You will find many uses for this Sichuan chili oil. Drizzle it on rice, finish a pizza, make magical fried rice, flavor up your morning eggs, and on and on. But the first way you will want to use it is to make my 20-Minute Sichuan Chili Noodles!
See the Notes below before you cook.
Homemade Sichuan Chili oil
- 1 cup neutral oil ~ Grapeseed, canola, avocado, peanut, etc.
- 4 whole star anise
- 1 cinnamon stick
- 2 bay leaves
- 3 tablespoons Sichuan peppercorns ~ See Notes below
- 8 green cardamom pods
- 1/2 cup red chili flakes (crushed chili) ~ Korean goghugaru, or Italian crushed red pepper flake; see Notes below
- 2 teaspoons sea or table salt ~ Substitutions
- Gather your ingredients.
- In a small saucepan over low heat, add the oil.
- In a small frying pan, toast the star anise, cinnamon stick, bay leaves, Sichuan peppercorns, and cardamom pods over medium heat. When the spices are toasted and fragrant (this will take 2 to 3 minutes) stir them into the warmed oil.
- Turn the heat up to medium and allow the spices to gently bubble for 5 minutes. Remove from the heat and allow the mixture to cool for 5 minutes.
- In a glass-lidded storage container, place the chili powder and salt. Strain the oil over the chili and salt, and add back in star anise, a bay leaf, and the cinnamon stick. Allow to cool before covering with a lid.

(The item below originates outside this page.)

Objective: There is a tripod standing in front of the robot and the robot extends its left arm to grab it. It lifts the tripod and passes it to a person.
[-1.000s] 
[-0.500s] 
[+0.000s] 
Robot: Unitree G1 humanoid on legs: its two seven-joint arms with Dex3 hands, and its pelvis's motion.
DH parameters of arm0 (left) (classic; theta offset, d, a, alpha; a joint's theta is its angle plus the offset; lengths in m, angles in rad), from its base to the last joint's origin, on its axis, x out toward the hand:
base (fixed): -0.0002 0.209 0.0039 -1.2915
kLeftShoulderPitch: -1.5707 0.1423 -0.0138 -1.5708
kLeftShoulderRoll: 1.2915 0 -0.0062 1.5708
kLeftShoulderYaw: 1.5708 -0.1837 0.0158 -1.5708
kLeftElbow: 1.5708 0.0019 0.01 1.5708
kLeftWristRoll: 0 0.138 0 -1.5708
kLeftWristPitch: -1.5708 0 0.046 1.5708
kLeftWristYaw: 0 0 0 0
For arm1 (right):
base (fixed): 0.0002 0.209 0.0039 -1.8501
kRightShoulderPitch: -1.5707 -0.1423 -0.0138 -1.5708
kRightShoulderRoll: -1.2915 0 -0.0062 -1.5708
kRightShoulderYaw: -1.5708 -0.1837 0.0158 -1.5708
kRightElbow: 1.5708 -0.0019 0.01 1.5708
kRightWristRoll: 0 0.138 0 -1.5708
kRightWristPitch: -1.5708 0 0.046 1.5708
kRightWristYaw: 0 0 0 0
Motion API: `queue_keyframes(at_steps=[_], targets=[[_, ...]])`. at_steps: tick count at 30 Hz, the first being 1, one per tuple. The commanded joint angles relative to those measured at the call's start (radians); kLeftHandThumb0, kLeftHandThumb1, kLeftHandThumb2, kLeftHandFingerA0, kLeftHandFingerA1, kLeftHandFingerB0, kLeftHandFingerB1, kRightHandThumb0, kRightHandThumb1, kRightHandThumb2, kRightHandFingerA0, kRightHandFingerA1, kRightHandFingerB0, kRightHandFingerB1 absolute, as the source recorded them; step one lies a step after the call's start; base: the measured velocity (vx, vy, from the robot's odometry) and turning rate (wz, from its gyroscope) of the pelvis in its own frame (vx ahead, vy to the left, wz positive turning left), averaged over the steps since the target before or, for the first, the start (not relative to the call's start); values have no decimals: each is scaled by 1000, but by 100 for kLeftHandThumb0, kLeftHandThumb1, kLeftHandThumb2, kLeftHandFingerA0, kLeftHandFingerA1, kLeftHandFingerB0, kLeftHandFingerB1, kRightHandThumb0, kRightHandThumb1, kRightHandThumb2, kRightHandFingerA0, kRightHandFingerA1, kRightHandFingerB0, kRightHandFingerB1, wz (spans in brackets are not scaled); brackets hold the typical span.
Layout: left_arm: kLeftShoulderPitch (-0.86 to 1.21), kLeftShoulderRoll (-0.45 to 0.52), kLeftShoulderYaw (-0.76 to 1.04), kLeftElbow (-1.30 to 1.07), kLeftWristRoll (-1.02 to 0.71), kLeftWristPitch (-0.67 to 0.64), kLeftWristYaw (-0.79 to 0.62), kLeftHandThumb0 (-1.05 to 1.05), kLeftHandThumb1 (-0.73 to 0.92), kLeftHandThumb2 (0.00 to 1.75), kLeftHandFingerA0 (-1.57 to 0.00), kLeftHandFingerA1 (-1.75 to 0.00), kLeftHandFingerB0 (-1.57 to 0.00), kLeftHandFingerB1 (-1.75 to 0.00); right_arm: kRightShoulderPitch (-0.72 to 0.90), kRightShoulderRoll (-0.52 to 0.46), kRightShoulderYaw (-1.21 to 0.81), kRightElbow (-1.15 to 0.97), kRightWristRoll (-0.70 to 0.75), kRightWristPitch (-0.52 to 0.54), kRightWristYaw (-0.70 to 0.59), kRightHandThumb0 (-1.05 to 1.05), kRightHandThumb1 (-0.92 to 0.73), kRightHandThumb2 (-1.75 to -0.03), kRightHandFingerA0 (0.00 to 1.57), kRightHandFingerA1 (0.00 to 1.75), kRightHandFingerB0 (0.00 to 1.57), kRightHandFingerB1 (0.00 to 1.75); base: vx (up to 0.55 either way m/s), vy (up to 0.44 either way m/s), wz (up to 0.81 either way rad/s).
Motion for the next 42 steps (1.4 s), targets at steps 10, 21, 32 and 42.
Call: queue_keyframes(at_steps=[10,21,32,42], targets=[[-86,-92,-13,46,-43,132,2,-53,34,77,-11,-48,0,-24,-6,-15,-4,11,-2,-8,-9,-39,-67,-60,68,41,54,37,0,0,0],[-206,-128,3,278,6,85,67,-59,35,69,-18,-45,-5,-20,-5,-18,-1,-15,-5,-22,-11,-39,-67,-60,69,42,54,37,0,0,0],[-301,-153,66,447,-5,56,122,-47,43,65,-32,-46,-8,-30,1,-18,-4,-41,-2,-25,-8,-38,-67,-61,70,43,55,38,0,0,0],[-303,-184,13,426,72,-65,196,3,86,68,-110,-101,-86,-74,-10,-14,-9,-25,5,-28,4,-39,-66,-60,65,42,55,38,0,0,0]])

- This oil will keep for up to 3 months in the refrigerator. Remember to use a clean spoon each time you dip into it. Yield: approximately 1 cup.
- Use a chili powder that has a mix of seeds and chili flakes. This could be Indian chili powder, as pictured in my ingredients photo, or most brands of chili flakes will work for this Sichuan chili oil.
- If you don't have, or can't get Sichuan peppercorns, and you have tirphal/teppal peppercorns, you might try them instead because they are related to Sichuan peppercorns. If using this substitute I would love to know how it goes!